▸ **Goal of the exercise**
Below is a block of records: output all of them exactly and leave out the pictures.

▸ **Excerpted data**
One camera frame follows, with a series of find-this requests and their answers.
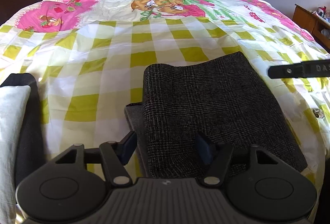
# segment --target bed
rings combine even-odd
[[[262,0],[43,0],[0,26],[0,81],[27,72],[39,82],[51,158],[74,143],[121,140],[129,131],[124,107],[141,101],[148,65],[194,65],[237,51],[279,102],[308,163],[302,174],[320,193],[330,148],[329,79],[271,80],[267,69],[329,54]],[[126,168],[140,176],[135,156]]]

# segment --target white pillow
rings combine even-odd
[[[30,86],[0,88],[0,223],[14,224],[16,199],[14,168],[19,132]]]

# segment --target pink floral pattern
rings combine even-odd
[[[200,4],[203,4],[203,5],[214,6],[214,4],[212,4],[212,3],[210,3],[210,2],[208,2],[206,0],[196,0],[196,1],[198,1]]]
[[[299,33],[300,35],[302,35],[305,39],[307,39],[309,41],[314,41],[314,38],[307,31],[301,29],[290,18],[288,18],[287,16],[285,16],[278,10],[275,10],[274,8],[270,7],[266,3],[259,1],[259,0],[241,0],[241,1],[248,2],[251,5],[259,7],[266,14],[277,18],[284,26],[288,27],[290,30],[295,31],[296,33]]]
[[[92,9],[98,0],[43,1],[33,10],[27,11],[16,22],[16,27],[30,32],[57,32],[73,29],[79,17]]]

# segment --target cartoon animal print
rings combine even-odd
[[[42,15],[40,19],[42,20],[41,22],[42,28],[48,28],[52,26],[57,27],[59,24],[63,24],[63,21],[60,18],[56,19],[51,16]]]

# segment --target green checkered pattern
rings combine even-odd
[[[74,143],[98,147],[129,131],[124,107],[142,100],[143,72],[154,63],[194,65],[241,51],[277,98],[308,162],[303,174],[321,189],[330,145],[329,80],[270,80],[270,65],[326,59],[316,42],[279,26],[207,18],[94,22],[81,29],[31,33],[0,28],[1,80],[28,72],[39,81],[48,153]],[[321,108],[325,119],[317,119]],[[139,176],[136,158],[127,166]]]

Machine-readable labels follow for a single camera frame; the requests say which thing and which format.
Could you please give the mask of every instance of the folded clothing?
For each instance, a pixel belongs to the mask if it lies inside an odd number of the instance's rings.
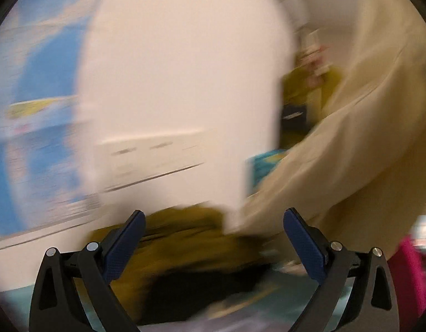
[[[150,288],[159,276],[175,270],[214,271],[226,276],[245,271],[249,266],[265,264],[261,257],[263,240],[224,235],[222,218],[221,211],[201,205],[184,209],[167,208],[147,216],[145,236],[121,278],[110,284],[119,302],[135,322],[141,320]],[[101,241],[118,227],[96,230],[90,240]],[[230,293],[236,293],[236,288],[237,285],[234,285]],[[78,289],[81,295],[85,295],[80,281]]]

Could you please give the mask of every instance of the light blue surface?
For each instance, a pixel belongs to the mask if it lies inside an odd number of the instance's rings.
[[[271,271],[267,274],[265,282],[277,286],[277,289],[270,295],[246,307],[245,311],[248,313],[257,313],[266,319],[272,319],[273,321],[289,325],[292,325],[298,319],[318,286],[309,277],[294,276],[277,271]],[[347,285],[342,292],[326,331],[332,331],[336,328],[347,304],[350,292],[351,287]],[[22,332],[28,330],[32,293],[33,286],[0,293],[0,303]],[[92,327],[98,332],[103,332],[104,328],[93,307],[85,305],[84,309]]]
[[[19,0],[0,27],[0,238],[69,218],[76,206],[64,206],[94,192],[79,175],[70,97],[100,1]]]

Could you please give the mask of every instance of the blue gripper pad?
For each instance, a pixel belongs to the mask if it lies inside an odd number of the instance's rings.
[[[294,208],[284,213],[284,231],[292,243],[296,253],[310,278],[320,285],[324,282],[327,273],[325,265],[328,257],[310,235],[309,227]]]
[[[106,251],[103,251],[104,269],[102,277],[107,284],[121,277],[144,233],[145,215],[143,212],[136,210],[122,228],[116,231],[114,236],[107,235],[107,238],[112,240]]]

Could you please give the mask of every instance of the metal screw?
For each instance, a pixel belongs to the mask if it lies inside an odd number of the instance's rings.
[[[377,257],[381,257],[382,256],[382,250],[380,248],[373,248],[373,254]]]
[[[98,247],[99,247],[99,243],[97,243],[97,242],[90,242],[87,245],[87,251],[96,251],[98,249]]]
[[[342,243],[340,243],[338,241],[333,241],[330,244],[330,247],[333,251],[341,251],[342,250]]]
[[[45,254],[47,256],[51,257],[51,256],[54,256],[55,253],[56,253],[56,248],[51,247],[51,248],[48,248],[48,250],[47,250],[47,252]]]

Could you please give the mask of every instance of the dark cloth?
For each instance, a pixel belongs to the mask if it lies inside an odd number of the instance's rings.
[[[139,325],[185,321],[214,302],[252,291],[269,267],[250,266],[234,273],[178,270],[162,275],[145,299]]]

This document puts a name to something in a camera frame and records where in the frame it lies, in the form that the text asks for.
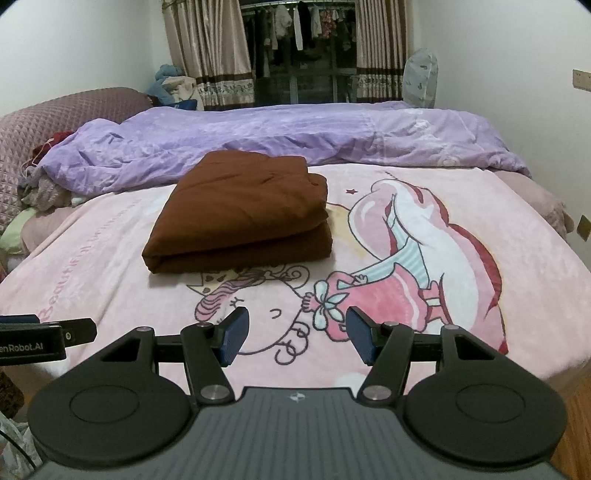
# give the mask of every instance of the metal screw
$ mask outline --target metal screw
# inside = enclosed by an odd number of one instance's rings
[[[201,396],[207,400],[223,400],[230,394],[230,390],[223,385],[208,385],[201,389]]]
[[[372,385],[363,389],[363,396],[368,400],[387,400],[392,395],[392,390],[383,385]]]

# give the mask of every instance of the beige curtain
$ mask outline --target beige curtain
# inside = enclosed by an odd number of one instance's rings
[[[254,83],[238,0],[163,1],[173,63],[197,79],[205,110],[254,104]]]
[[[402,99],[407,60],[405,0],[358,0],[357,102]]]

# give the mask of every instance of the cartoon bow print
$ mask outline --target cartoon bow print
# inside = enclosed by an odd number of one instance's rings
[[[326,281],[320,280],[314,284],[314,297],[319,304],[319,307],[314,312],[314,328],[316,330],[326,330],[327,318],[326,315],[339,322],[343,323],[345,317],[343,313],[337,308],[337,305],[341,303],[345,298],[349,296],[348,293],[335,293],[330,297],[328,295],[329,285]]]

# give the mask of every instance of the electrical outlet
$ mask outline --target electrical outlet
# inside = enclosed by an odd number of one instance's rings
[[[581,221],[577,227],[577,233],[583,240],[589,240],[589,235],[591,235],[591,222],[585,217],[585,215],[581,215]]]
[[[573,70],[573,87],[591,92],[591,73]]]

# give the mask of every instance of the black circular pad
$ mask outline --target black circular pad
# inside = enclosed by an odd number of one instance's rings
[[[526,465],[549,456],[566,424],[558,394],[525,371],[470,363],[411,389],[404,403],[411,431],[434,451],[471,465]]]
[[[502,385],[471,385],[456,397],[460,411],[484,423],[504,423],[515,420],[525,408],[521,395]]]
[[[117,362],[69,372],[41,390],[28,418],[49,460],[80,469],[125,465],[166,447],[191,407],[183,390],[150,371]]]
[[[133,415],[139,407],[134,391],[115,385],[99,385],[77,393],[70,409],[88,423],[114,423]]]

▸ **Response below**
One camera frame follows, with a series of find-this requests and their answers.
# segment --target bed
rings combine even-odd
[[[262,0],[43,0],[0,26],[0,81],[27,72],[39,82],[51,158],[74,143],[121,140],[129,131],[124,107],[141,101],[148,65],[194,65],[237,51],[279,102],[308,163],[302,174],[320,193],[330,148],[329,79],[271,80],[267,69],[329,54]],[[126,168],[140,176],[135,156]]]

# segment --target white pillow
rings combine even-odd
[[[30,86],[0,88],[0,223],[14,224],[16,199],[14,168],[19,132]]]

# segment --target pink floral pattern
rings combine even-odd
[[[200,4],[203,4],[203,5],[214,6],[214,4],[212,4],[212,3],[210,3],[210,2],[208,2],[206,0],[196,0],[196,1],[198,1]]]
[[[299,33],[300,35],[302,35],[305,39],[307,39],[309,41],[314,41],[314,38],[307,31],[301,29],[290,18],[288,18],[287,16],[285,16],[278,10],[275,10],[274,8],[270,7],[266,3],[259,1],[259,0],[241,0],[241,1],[248,2],[251,5],[259,7],[266,14],[277,18],[284,26],[288,27],[290,30],[295,31],[296,33]]]
[[[92,9],[98,0],[43,1],[33,10],[27,11],[16,22],[16,27],[30,32],[57,32],[73,29],[79,17]]]

# segment --target cartoon animal print
rings combine even-odd
[[[42,15],[40,19],[42,20],[41,22],[42,28],[48,28],[52,26],[57,27],[59,24],[63,24],[63,21],[60,18],[56,19],[51,16]]]

# segment --target green checkered pattern
rings combine even-odd
[[[74,143],[98,147],[129,131],[124,107],[142,100],[143,72],[154,63],[194,65],[241,51],[277,98],[308,162],[303,174],[321,189],[330,145],[329,80],[270,80],[270,65],[326,59],[316,42],[279,26],[207,18],[94,22],[81,29],[31,33],[0,28],[1,80],[28,72],[39,81],[48,153]],[[321,108],[325,119],[317,119]],[[139,176],[136,158],[127,166]]]

Machine-readable labels follow for a single camera frame; the requests say which thing and which format.
Could you please give the mask of every instance of the folded clothing?
For each instance, a pixel belongs to the mask if it lies inside an odd number of the instance's rings.
[[[150,288],[159,276],[175,270],[214,271],[226,276],[245,271],[249,266],[265,264],[261,257],[263,240],[224,235],[222,218],[221,211],[201,205],[184,209],[167,208],[147,216],[145,236],[121,278],[110,284],[119,302],[135,322],[141,320]],[[101,241],[118,227],[96,230],[90,240]],[[230,293],[236,293],[236,288],[237,285],[234,285]],[[78,289],[81,295],[85,295],[80,281]]]

Could you please give the mask of every instance of the light blue surface?
For each instance, a pixel belongs to the mask if it lies inside an odd number of the instance's rings.
[[[271,271],[267,274],[265,282],[277,286],[277,289],[270,295],[246,307],[245,311],[248,313],[257,313],[266,319],[272,319],[273,321],[289,325],[292,325],[298,319],[318,286],[309,277],[294,276],[277,271]],[[347,285],[342,292],[326,331],[332,331],[336,328],[347,304],[350,292],[351,287]],[[22,332],[28,330],[32,293],[33,286],[0,293],[0,303]],[[92,327],[98,332],[103,332],[104,328],[93,307],[85,305],[84,309]]]
[[[19,0],[0,27],[0,238],[69,218],[76,206],[64,206],[94,192],[79,175],[70,97],[100,1]]]

Could you please give the mask of every instance of the blue gripper pad?
For each instance, a pixel belongs to the mask if it lies inside an odd number of the instance's rings.
[[[294,208],[284,213],[284,231],[292,243],[296,253],[310,278],[320,285],[324,282],[327,273],[325,265],[328,257],[310,235],[309,227]]]
[[[106,251],[103,251],[104,269],[102,277],[107,284],[121,277],[144,233],[145,215],[143,212],[136,210],[122,228],[116,231],[114,236],[107,235],[107,238],[112,240]]]

Could you please give the mask of every instance of the metal screw?
For each instance, a pixel belongs to the mask if it lies inside an odd number of the instance's rings.
[[[377,257],[381,257],[382,256],[382,250],[380,248],[373,248],[373,254]]]
[[[98,247],[99,247],[99,243],[97,243],[97,242],[90,242],[87,245],[87,251],[96,251],[98,249]]]
[[[342,243],[340,243],[338,241],[333,241],[330,244],[330,247],[333,251],[341,251],[342,250]]]
[[[45,254],[47,256],[51,257],[51,256],[54,256],[55,253],[56,253],[56,248],[51,247],[51,248],[48,248],[48,250],[47,250],[47,252]]]

Could you please give the mask of every instance of the dark cloth?
For each instance, a pixel belongs to the mask if it lies inside an odd number of the instance's rings.
[[[139,325],[185,321],[214,302],[252,291],[269,267],[250,266],[234,273],[178,270],[162,275],[145,299]]]

This document puts a name to something in a camera frame and records where in the frame it lies, in the form that the text asks for.
# give the mask of every instance of the metal screw
$ mask outline --target metal screw
# inside = enclosed by an odd number of one instance's rings
[[[201,396],[207,400],[223,400],[230,394],[230,390],[223,385],[208,385],[201,389]]]
[[[372,385],[363,389],[363,396],[368,400],[387,400],[392,395],[392,390],[383,385]]]

# give the mask of every instance of the beige curtain
$ mask outline --target beige curtain
# inside = enclosed by an odd number of one instance's rings
[[[254,83],[238,0],[163,1],[173,63],[197,79],[205,110],[254,104]]]
[[[402,99],[407,60],[405,0],[358,0],[357,102]]]

# give the mask of every instance of the cartoon bow print
$ mask outline --target cartoon bow print
# inside = enclosed by an odd number of one instance's rings
[[[326,281],[320,280],[314,284],[314,297],[319,304],[319,307],[314,312],[314,328],[316,330],[326,330],[327,318],[326,315],[339,322],[343,323],[345,317],[343,313],[337,308],[337,305],[341,303],[345,298],[349,296],[348,293],[335,293],[330,297],[328,295],[329,285]]]

# give the mask of every instance of the electrical outlet
$ mask outline --target electrical outlet
# inside = enclosed by an odd number of one instance's rings
[[[581,221],[577,227],[577,233],[583,240],[589,240],[589,235],[591,235],[591,222],[585,217],[585,215],[581,215]]]
[[[573,70],[573,87],[591,92],[591,73]]]

# give the mask of every instance of the black circular pad
$ mask outline --target black circular pad
# inside = enclosed by an odd number of one instance's rings
[[[526,465],[549,456],[566,424],[558,394],[525,371],[470,363],[411,389],[404,403],[411,431],[434,451],[471,465]]]
[[[502,385],[471,385],[456,397],[460,411],[484,423],[504,423],[515,420],[525,408],[521,395]]]
[[[117,362],[69,372],[41,390],[28,418],[49,460],[80,469],[125,465],[166,447],[191,407],[183,390],[150,371]]]
[[[133,415],[139,407],[134,391],[115,385],[99,385],[77,393],[70,409],[88,423],[114,423]]]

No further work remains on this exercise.